Damn that whole campaign was pure brand magic.
We all have these relics
It’s also a reminder that we all have these legacy relics. Ugly goblin ideas and two-headed, six-fingered strategies that seemed legit at the time. They’re still lurking somewhere in our system because we forget they’re there.
They become invisible to you, even though they’re staring you in the face, because you’re just used to them. Yet they’re right in the face of people with fresh eyes. That would be your customers.
Websites and apps are such fertile terrain for mouldy items to live on years past their use-by date.
It’s so easy to add pages and content to your website. Easy as typing. The site evolves and sprawls like a coral reef, menus spawning submenus. Old products, press releases you were “pleased to announce” in 2018, staff who left during the Trump administration, a blog that hasn’t had a new story for years.
We just pruned ours hard, back to eight pages, because we don’t sell product online. People come to our site to see if we’re legit, and our goal is to make sure they’re clear on what makes us different in as few words as possible. Then get them off the site to make an enquiry as fast as possible, rather than bogging them down in endless self-focused material.
I’m not saying yours should be eight pages, but question every page. Is it still current and useful, or is it distracting visitors from what will make them buy?
All these things are invisible to you
I’ve started using the biggest of the regional airlines a lot this year. Their service is nice. Yet you can’t book a flight without doing a bloody CAPTCHA test. Not the current-era, invisible V3 one, it’s the vintage “how many traffic lights can you see?”. Twice.

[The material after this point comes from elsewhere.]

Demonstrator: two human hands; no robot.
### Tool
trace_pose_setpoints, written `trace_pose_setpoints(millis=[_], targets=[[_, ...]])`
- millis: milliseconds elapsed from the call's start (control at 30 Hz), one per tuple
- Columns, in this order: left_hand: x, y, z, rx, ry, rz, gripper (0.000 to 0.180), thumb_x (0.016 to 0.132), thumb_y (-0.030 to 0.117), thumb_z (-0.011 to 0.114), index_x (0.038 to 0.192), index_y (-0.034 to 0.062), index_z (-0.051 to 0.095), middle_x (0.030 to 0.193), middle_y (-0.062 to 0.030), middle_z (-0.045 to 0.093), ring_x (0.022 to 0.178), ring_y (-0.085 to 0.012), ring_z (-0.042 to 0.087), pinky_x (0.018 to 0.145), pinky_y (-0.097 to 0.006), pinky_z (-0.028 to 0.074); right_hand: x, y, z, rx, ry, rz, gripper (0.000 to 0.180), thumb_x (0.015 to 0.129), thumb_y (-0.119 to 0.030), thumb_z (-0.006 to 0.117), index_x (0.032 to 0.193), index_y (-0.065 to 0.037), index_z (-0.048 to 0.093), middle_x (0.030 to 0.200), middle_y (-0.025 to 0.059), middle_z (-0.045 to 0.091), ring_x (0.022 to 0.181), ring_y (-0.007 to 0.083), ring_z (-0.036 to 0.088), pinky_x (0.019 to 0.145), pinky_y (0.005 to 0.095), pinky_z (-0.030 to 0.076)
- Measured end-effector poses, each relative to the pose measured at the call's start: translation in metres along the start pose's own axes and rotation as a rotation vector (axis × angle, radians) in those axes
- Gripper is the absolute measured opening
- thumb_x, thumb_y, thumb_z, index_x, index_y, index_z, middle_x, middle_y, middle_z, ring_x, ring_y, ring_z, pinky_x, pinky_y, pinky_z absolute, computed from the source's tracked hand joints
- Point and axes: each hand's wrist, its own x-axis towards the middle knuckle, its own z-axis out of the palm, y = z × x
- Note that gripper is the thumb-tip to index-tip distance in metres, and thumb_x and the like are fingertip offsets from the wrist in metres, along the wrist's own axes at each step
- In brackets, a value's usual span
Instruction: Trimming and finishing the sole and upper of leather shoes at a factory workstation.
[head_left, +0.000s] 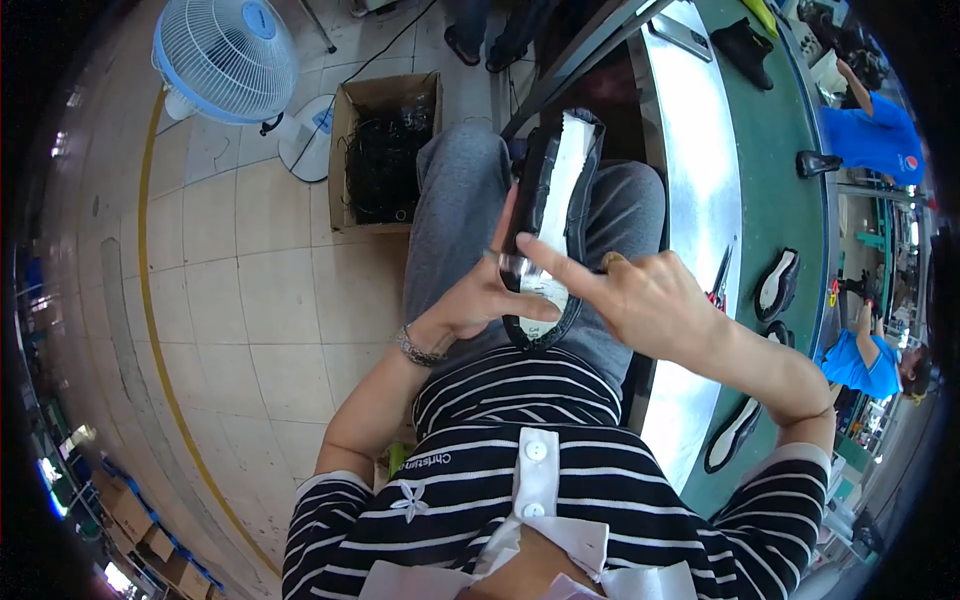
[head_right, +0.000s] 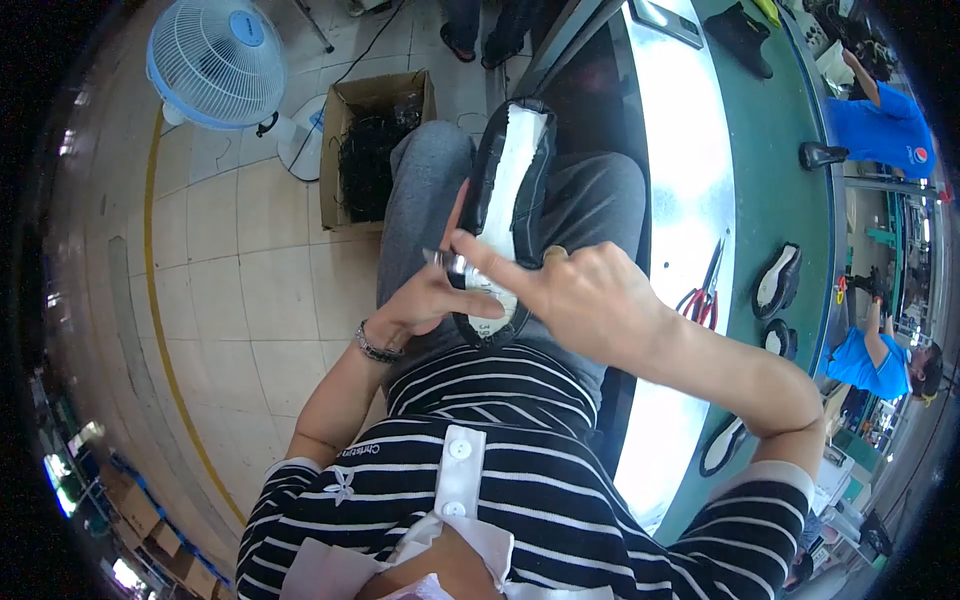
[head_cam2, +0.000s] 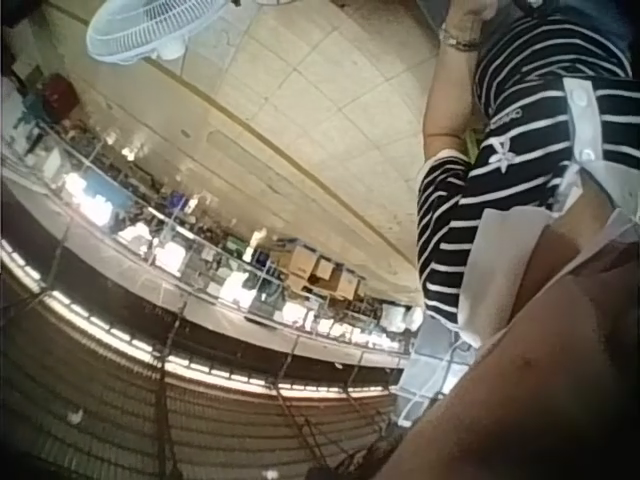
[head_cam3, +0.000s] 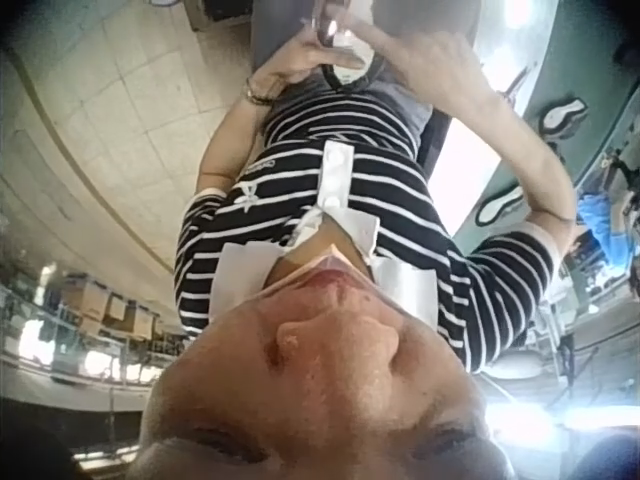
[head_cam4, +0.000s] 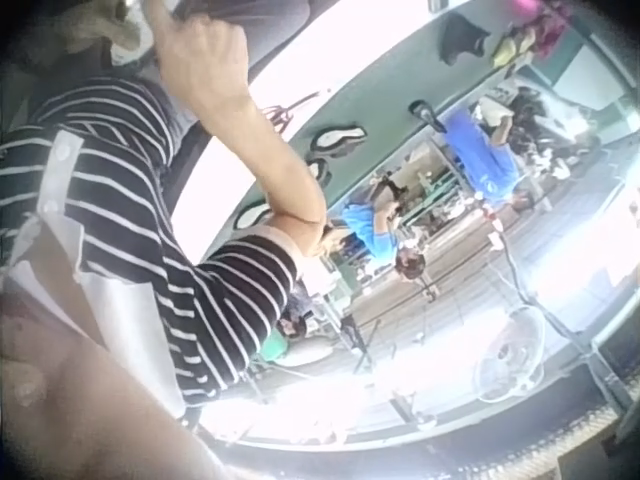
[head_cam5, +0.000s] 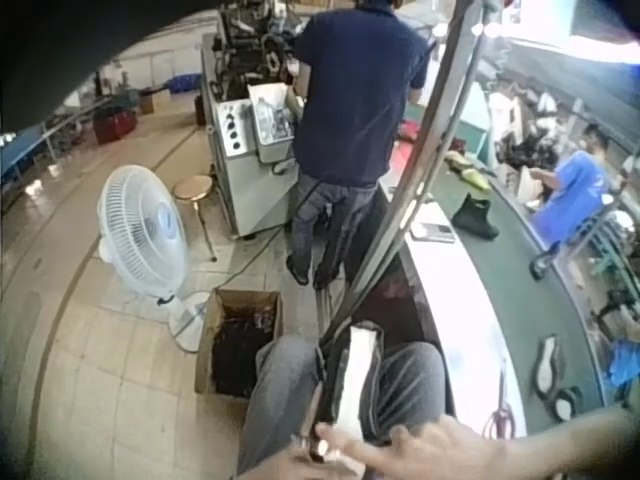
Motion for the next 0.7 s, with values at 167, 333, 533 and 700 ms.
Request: trace_pose_setpoints(millis=[167, 333, 533, 700], targets=[[-0.019, -0.02, 0.006, -0.246, 0.193, 0.12, 0.081, 0.078, 0.009, 0.078, 0.145, 0.0057, 0.032, 0.133, -0.0115, 0.052, 0.118, -0.0218, 0.055, 0.102, -0.034, 0.046, -0.016, -0.011, 0.024, 0.229, 0.236, -0.123, 0.079, 0.089, -0.006, 0.049, 0.154, -0.032, 0.012, 0.067, 0.0093, 0.059, 0.039, 0.0142, 0.053, 0.029, 0.0272, 0.04], [-0.028, -0.029, -0.008, -0.259, -0.018, -0.141, 0.065, 0.08, 0.014, 0.078, 0.134, -0.0003, 0.044, 0.123, -0.0109, 0.06, 0.109, -0.0177, 0.059, 0.094, -0.032, 0.049, -0.018, -0.019, 0.023, 0.122, -0.026, -0.07, 0.075, 0.091, -0.013, 0.052, 0.153, -0.032, 0.015, 0.067, 0.0097, 0.057, 0.044, 0.0137, 0.056, 0.033, 0.0285, 0.044], [-0.027, -0.005, 0.011, 0.356, 0.12, -0.027, 0.046, 0.08, 0.016, 0.078, 0.119, -0.0006, 0.058, 0.109, -0.0094, 0.066, 0.098, -0.0151, 0.063, 0.088, -0.031, 0.051, -0.015, -0.008, 0.045, 0.194, -0.078, 0.089, 0.066, 0.096, -0.021, 0.048, 0.153, -0.033, 0.017, 0.07, 0.0123, 0.06, 0.047, 0.0139, 0.059, 0.033, 0.0288, 0.045], [-0.019, 0.0, 0.012, 0.146, 0.067, -0.218, 0.046, 0.081, 0.019, 0.078, 0.118, 0.0008, 0.059, 0.106, -0.0081, 0.066, 0.097, -0.0146, 0.062, 0.088, -0.028, 0.049, -0.032, -0.031, 0.048, 0.137, 0.25, -0.252, 0.066, 0.096, -0.018, 0.047, 0.152, -0.034, 0.017, 0.064, 0.0077, 0.056, 0.043, 0.0108, 0.054, 0.032, 0.0249, 0.042]])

It makes me wonder about their systems. If this is their approach to site maintenance, what are they doing with the planes?
I’m guessing none of their senior management have booked a flight on their own site in years if ever, so they don’t see a problem. Plus the behind-the-scenes staff booking sites for most airlines look like they’re made with Excel, so they’re used to ugly and clunky.

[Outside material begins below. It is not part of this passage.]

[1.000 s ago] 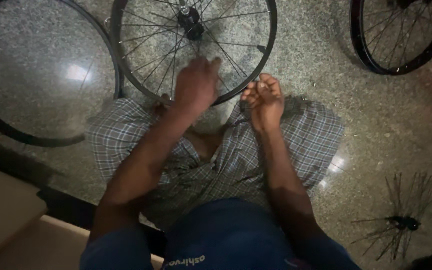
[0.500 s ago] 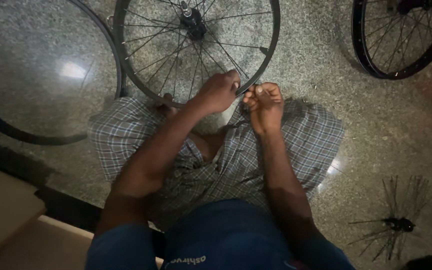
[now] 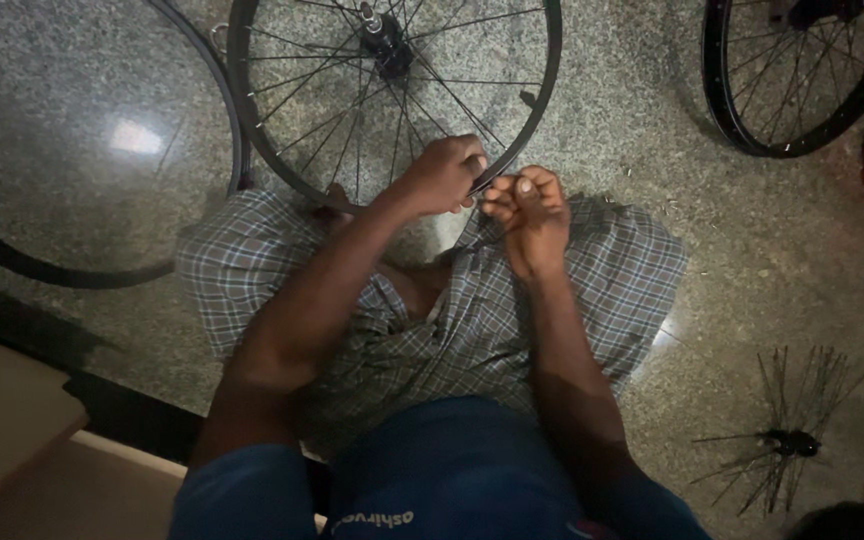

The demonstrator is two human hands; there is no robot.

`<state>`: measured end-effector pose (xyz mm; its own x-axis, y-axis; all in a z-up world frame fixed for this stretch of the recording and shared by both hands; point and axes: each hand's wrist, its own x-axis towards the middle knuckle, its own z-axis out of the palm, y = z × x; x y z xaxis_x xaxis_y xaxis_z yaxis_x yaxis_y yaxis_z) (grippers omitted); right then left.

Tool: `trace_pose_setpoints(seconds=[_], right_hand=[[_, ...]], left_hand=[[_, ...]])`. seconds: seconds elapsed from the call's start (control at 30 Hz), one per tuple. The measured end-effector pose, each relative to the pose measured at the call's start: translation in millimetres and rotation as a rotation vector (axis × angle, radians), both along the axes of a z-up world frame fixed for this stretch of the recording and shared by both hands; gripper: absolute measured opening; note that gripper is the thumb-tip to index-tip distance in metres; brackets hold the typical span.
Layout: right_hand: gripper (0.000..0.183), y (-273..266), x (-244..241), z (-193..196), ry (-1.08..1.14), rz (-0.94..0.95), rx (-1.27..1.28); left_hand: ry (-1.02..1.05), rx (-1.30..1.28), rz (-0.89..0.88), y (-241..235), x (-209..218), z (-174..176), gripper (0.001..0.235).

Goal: The person sits on the floor and installs spokes into a bicycle wheel rim, threading them through the hub and securing them to the rim. They then pick up a separate rim and a hub with spokes, preparing to assemble another wheel.

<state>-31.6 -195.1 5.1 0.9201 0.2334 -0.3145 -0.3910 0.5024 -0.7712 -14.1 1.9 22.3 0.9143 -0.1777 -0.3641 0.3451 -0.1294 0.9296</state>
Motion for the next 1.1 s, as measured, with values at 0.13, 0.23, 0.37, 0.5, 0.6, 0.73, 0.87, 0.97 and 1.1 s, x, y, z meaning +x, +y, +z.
trace_pose_setpoints(seconds=[0.13, 0.23, 0.37, 0.5, 0.6, 0.73, 0.87, 0.97, 1.1], right_hand=[[0.008, -0.6, -1.5, -20.3, -0.141, -0.092, -0.086], [0.009, 0.4, -3.0, -24.8, -0.155, -0.151, -0.200], [0.014, 4.3, -6.2, -23.8, -0.242, -0.109, -0.298], [0.022, 6.4, -3.1, -25.0, -0.365, -0.095, -0.335], [0.017, 10.5, -0.9, -24.9, -0.410, -0.115, -0.444], [0.011, 18.4, -2.4, -28.2, -0.513, -0.157, -0.628], [0.010, 20.2, -9.6, -33.4, -0.428, -0.152, -0.735], [0.012, 22.6, -12.0, -38.8, -0.451, -0.180, -0.677], [0.013, 23.3, -16.4, -44.8, -0.454, -0.186, -0.617]], left_hand=[[0.038, 0.008, 0.019, -1.7, -0.5, 0.4, 0.023], [0.027, 0.008, 0.034, -3.3, 1.1, 0.8, 0.023], [0.069, 0.010, -0.002, -1.5, 5.7, 0.9, 0.022], [0.085, -0.020, -0.008, -0.1, 4.1, 3.8, 0.022], [0.088, -0.030, 0.000, 0.2, 3.3, 4.6, 0.022], [0.026, -0.003, 0.011, -1.5, 3.0, -5.5, 0.021], [-0.149, 0.142, 0.001, -3.9, 5.9, -28.9, 0.019], [-0.233, 0.226, -0.005, -6.2, 7.2, -38.7, 0.021], [-0.199, 0.167, 0.004, -3.2, 4.0, -29.0, 0.021]])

It’s not just digital. It’s work rules that were put there by some long-gone middle manager to solve a problem that might not exist any more. While making extra work for everyone every day.
All these things are mostly invisible if it’s your business. New staff will often point them out. And in many companies their spirit gets crushed by “that’s not how we do it round here”. So the mould keeps growing.
13 signs your business is getting crusty
I just remembered I wrote another story on this topic four years ago. Old’n’Dirty Syndrome: 13 things to banish from your business. I went back to check, and it had a couple of dead embed links in it, as if to illustrate my point. It’s still worth a read, but if you’re in a hurry, here are some classic signs that your business has garage sale vibes your customers can see.
- Fax number on your business cards
- No mobile website
- Filing cabinets of incoming and outgoing invoices
- Signs with your logo and your web address like people can’t work that out
- Designated parking spaces for management
- Cab vouchers
- Like Us On Facebook! signs
- Account managers send clients email ‘humor’
- Fake plants
- Casual Friday
- Jars of sugary treats on the reception desk
- Payments on Diners Club
- Ties
A few of these, no big deal. Over five, it’s time for a purge.